FIGURES show councils have spent millions more on adult social care – branded ‘one of the biggest challenges’ facing authorities.
Data from NHS Digital showed local authorities saw an increase in the number of people being referred to them in need of care packages.
The publication of figures comes just days after the government announced councils would get funding to help them pay for adult social care over winter.
According to the figures, Portsmouth City Council spent £62m gross current expenditure in 2017/18 compared to £58m the previous year.
Residents needing care aged over 65 cost £45m, while the costs for adults aged between 18 and 64 cost £3.8m. The remaining money went on other costs.
The number of new adults the council had to care for also rose.
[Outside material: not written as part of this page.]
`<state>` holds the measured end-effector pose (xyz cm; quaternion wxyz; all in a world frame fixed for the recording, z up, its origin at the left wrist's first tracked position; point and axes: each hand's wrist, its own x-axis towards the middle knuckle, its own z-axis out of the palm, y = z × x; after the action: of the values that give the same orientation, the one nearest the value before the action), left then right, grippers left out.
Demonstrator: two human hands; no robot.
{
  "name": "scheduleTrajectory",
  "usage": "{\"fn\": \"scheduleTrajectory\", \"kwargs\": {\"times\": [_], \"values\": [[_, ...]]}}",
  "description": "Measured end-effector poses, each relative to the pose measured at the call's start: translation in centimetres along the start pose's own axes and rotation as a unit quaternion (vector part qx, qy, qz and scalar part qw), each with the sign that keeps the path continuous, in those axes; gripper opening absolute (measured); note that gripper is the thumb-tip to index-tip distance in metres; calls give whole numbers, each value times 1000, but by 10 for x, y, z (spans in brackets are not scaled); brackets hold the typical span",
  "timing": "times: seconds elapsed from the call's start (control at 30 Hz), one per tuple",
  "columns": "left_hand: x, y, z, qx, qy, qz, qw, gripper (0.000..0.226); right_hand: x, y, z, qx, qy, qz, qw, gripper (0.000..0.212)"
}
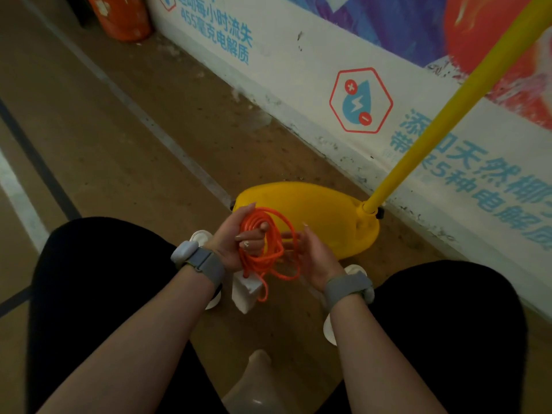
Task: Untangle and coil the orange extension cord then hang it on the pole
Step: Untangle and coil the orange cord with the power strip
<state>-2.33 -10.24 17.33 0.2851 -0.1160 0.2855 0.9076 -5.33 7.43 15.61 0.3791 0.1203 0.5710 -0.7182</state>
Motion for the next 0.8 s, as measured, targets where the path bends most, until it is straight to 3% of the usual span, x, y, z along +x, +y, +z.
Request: {"fn": "scheduleTrajectory", "kwargs": {"times": [0.1,0.17,0.27,0.33,0.4,0.53,0.63,0.73,0.8], "values": [[0,1,2,-4,26,7,1000,52,-3,10,5,-226,12,-22,974,33],[0,1,1,-4,24,-2,1000,52,0,17,4,-248,51,-67,965,30],[-2,0,-2,-5,-28,-40,999,53,6,22,-3,-151,94,-91,980,27],[-1,-1,-3,-1,-84,-75,994,52,8,22,-10,-23,98,-70,993,18],[0,-1,-1,-15,-145,-105,984,51,9,22,-16,122,61,-39,990,17],[-2,0,6,-44,-224,-114,967,50,9,30,-18,268,-74,-21,960,32],[-4,6,10,-84,-236,-92,964,53,3,33,-10,306,-98,-36,946,35],[-2,10,8,-128,-240,-49,961,54,4,32,0,295,26,-30,955,19],[1,7,3,-162,-231,-36,959,54,4,30,4,159,110,-27,981,23]]}}
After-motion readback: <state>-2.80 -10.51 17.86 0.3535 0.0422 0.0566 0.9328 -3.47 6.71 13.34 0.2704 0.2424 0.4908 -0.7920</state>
That went from 4,965 in 2016/17 to 6,360 the following year.
Hampshire County Council also saw similar increases.
Hampshire social care bosses spent £402m in total, of which £308m was for over-65s and £13m for adults between 18 and 64.
The total was a rise from £401m the previous year.
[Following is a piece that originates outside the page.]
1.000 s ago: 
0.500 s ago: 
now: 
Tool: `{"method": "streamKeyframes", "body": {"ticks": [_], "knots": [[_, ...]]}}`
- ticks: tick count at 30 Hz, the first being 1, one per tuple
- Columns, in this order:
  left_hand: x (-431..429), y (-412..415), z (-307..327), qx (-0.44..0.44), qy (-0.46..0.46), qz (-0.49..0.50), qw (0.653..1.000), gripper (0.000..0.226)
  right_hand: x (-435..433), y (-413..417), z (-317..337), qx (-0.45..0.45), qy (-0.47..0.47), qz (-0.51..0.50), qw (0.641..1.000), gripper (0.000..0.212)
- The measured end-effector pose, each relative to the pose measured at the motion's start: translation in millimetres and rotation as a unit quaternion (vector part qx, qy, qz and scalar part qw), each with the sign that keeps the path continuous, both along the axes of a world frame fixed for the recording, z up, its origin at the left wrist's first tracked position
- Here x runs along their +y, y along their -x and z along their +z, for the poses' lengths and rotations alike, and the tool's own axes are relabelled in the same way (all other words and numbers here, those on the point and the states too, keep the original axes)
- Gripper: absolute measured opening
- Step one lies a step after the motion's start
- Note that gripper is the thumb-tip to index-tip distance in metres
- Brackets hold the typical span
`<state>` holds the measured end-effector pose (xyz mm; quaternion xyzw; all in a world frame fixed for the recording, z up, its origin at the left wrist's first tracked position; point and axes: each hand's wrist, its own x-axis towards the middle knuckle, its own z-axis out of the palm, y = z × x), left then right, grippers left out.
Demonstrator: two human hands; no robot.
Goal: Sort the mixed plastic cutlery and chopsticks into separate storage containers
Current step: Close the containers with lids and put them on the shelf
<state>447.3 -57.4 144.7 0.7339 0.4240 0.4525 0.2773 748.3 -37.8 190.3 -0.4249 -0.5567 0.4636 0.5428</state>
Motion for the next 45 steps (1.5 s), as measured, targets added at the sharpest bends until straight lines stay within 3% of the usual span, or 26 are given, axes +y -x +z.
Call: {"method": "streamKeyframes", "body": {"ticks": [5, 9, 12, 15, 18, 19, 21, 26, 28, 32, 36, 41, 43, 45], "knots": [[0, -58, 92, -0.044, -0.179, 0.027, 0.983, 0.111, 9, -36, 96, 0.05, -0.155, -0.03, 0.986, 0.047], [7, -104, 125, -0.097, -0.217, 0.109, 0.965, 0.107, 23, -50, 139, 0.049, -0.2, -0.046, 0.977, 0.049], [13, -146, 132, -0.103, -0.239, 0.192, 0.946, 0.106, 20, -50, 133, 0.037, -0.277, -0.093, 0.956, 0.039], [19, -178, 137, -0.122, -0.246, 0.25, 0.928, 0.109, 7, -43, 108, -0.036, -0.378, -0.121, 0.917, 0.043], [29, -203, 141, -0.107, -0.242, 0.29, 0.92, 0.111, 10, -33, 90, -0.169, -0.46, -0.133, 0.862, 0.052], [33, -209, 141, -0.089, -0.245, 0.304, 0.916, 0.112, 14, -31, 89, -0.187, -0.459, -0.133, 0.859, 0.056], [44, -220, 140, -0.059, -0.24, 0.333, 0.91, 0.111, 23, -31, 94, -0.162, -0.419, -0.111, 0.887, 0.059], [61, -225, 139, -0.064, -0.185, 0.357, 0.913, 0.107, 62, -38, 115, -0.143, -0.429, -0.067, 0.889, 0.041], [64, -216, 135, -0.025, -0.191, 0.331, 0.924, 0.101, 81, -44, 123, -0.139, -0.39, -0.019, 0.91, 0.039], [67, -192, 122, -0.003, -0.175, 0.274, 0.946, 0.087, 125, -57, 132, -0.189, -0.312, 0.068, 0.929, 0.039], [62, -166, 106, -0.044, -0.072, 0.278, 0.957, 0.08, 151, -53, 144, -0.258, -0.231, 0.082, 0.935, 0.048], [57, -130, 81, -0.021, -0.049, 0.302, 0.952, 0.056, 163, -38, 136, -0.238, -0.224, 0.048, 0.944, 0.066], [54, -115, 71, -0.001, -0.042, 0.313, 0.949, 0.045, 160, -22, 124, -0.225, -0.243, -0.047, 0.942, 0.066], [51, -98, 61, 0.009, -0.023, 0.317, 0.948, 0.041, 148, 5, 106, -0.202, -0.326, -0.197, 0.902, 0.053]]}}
People in need of care also rose in the county from 63,615 in 2016/17 to 68,920 in 2017/18.
Nationally, local authorities received 1.8m new requests for adult social care support in 2017/18, an increase of 1.6 per cent on 2016-17 and equivalent to 5,100 new requests per day.
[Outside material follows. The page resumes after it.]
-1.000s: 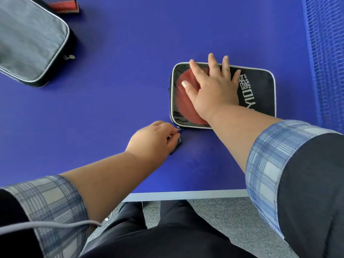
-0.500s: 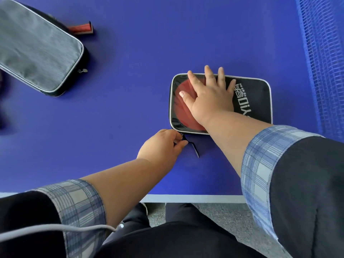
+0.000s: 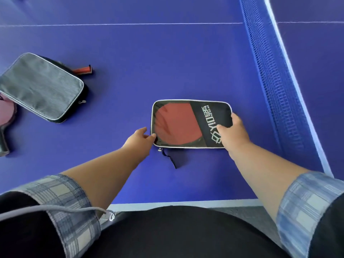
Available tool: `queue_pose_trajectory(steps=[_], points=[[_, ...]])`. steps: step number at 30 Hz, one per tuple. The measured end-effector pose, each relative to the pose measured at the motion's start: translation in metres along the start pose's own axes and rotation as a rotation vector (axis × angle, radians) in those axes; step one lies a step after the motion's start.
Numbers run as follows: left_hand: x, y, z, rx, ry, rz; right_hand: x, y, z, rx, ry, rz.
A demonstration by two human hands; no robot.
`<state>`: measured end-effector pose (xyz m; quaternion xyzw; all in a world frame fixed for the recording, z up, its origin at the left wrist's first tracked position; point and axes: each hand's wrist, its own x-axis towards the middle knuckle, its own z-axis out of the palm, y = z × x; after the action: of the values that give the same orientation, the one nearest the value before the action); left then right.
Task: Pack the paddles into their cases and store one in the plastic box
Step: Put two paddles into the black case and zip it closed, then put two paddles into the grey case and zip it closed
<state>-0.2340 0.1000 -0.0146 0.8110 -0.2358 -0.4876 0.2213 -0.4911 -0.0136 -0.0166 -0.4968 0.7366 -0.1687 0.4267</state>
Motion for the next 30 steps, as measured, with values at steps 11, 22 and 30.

Last week Matt Hancock, secretary of state for health and social care, announced the extra funding for councils in England to help them cope with winter pressures.
It is hoped the additional money will also help reduce delayed transfers of care in hospitals and provide more care packages within people’s homes.
Hampshire County Council got £4.7m while Portsmouth City Council got £890,417.
Councillor Liz Fairhurst, the county council’s executive member for adult social care and health, said: ‘The rising demand for adult social care support presents one of the biggest challenges facing local government in England.
‘In Hampshire alone we provide long-term support to more than 20,000 people, which includes supporting the elderly and very frail, as well as a growing number of adults with physical and learning disabilities, and those living with poor mental health.
‘Any additional funding from central Government is to be welcomed, but the recently announced funding is one-off and does not negate the need for longer-term solutions for sustainable and fair social care services to be found nationally.’